Eye Movements Can Measure Physician Fatigue
An international team of scientists, including researchers from the University of Granada, find that the speed of saccadic movements is an excellent way to objectively measure the level of fatigue in a physician.
Their study results show that after a 24-hour medical shift, the speed of saccadic movements (rapid eye movements) diminishes and the subjective perception of fatigue augments. However, the execution of simulated laparoscopic tests is not affected by this type of fatigue, the researchers found.
This research reveals that the speed of saccadic movement is an excellent index to measure objectively the level of fatigue in the medical profession. In an article published in Annals of Surgery, scientists evaluated the performance of doctors from the Traumatology Service at St Joseph’s Hospital and Medical Centre, Phoenix, before and after their call-day (a 24-hour shift during which doctors do not get any sleep). All the call-day doctors had the speed of their saccadic eye movements measured before and after the shift. Besides, they had to perform simulated laparoscopic tests (also before and after this 24-hour shift).

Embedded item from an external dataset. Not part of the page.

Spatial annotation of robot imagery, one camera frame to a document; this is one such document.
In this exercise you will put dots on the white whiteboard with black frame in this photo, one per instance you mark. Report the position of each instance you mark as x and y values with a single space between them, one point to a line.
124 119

Subjective Fatigue Perception
Results showed that after long hours, the speed of saccadic movements diminished, while their subjective perception of fatigue increased. However, in the simulated laparoscopic tests after the shift, the execution was not affected in any significant way by their fatigue.

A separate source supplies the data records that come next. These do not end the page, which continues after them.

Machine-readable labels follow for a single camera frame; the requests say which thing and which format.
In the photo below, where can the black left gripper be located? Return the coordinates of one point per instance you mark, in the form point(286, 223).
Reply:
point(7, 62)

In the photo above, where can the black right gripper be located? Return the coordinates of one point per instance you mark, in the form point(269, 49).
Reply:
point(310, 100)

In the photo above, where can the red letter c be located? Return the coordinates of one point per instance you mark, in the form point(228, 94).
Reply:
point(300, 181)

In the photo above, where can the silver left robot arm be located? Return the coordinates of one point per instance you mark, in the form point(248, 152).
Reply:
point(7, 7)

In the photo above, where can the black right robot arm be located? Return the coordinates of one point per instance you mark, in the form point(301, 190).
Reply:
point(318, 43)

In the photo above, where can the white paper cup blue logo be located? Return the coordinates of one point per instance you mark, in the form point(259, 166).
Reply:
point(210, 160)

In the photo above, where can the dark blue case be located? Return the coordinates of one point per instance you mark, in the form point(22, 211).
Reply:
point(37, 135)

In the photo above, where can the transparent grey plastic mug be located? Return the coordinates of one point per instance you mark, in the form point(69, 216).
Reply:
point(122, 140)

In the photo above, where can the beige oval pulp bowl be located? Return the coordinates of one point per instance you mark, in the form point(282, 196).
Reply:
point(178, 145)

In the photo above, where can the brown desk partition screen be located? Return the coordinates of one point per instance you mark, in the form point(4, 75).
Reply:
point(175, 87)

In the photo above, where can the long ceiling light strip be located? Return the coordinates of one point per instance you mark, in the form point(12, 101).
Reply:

This means that—fortunately for patients—the previous work hours did not have a negative impact on their surgery practice. This supports the hypothesis that fatigue is not the only source of errors in medical professionals. There is a complex relationship between continuous care, patient safety, economic factors, and the level of fatigue in doctors themselves.
“It is also true that those other professional competence resources can do little when there is an excess of working hours, and consequently those results are fundamental to contribute to the regulation of shifts and schedules, based on objective data on fatigue and performance,” says Leandro Luigi Di Stasi, Fulbright researcher at the Barrow Neurological Institute (Phoenix), and Andrés Catena, director of the Centre for Research on Mind, Brain and Behaviour at the University of Granada, in a release.
In Spain, around 10% of hospitalized patients suffer some type of adverse episode as a result of medical attention, and about 50% of these errors could have been avoided by the application of safer clinical practices.
“For these reasons, all those strategies whose objective is to know the factors that lead to unsafe medical practices, and consequently diminish patient safety, are part of the agenda of several international organizations, including the World Health Organization,” according to Di Stasi and Catena.
Since long work shifts and overtime hours are both becoming more frequent, especially among resident doctors, “the study of fatigue as a factor that contributes to the prevention of errors in the health system has become one of the main topics in risk management within this context.”
The results of this research also open to debate the number of hours that doctors can work without affecting patient safety. For instance, in the United States residents work almost twice as their Spanish or French counterparts (80 hours a week versus 40).
The authors say the results of this study can also be applied to other fields similar to medicine, which also require long hours involving large amounts of sophisticated knowledge and complex decision-making skills coupled with technical complexity—such as civil and military aviation.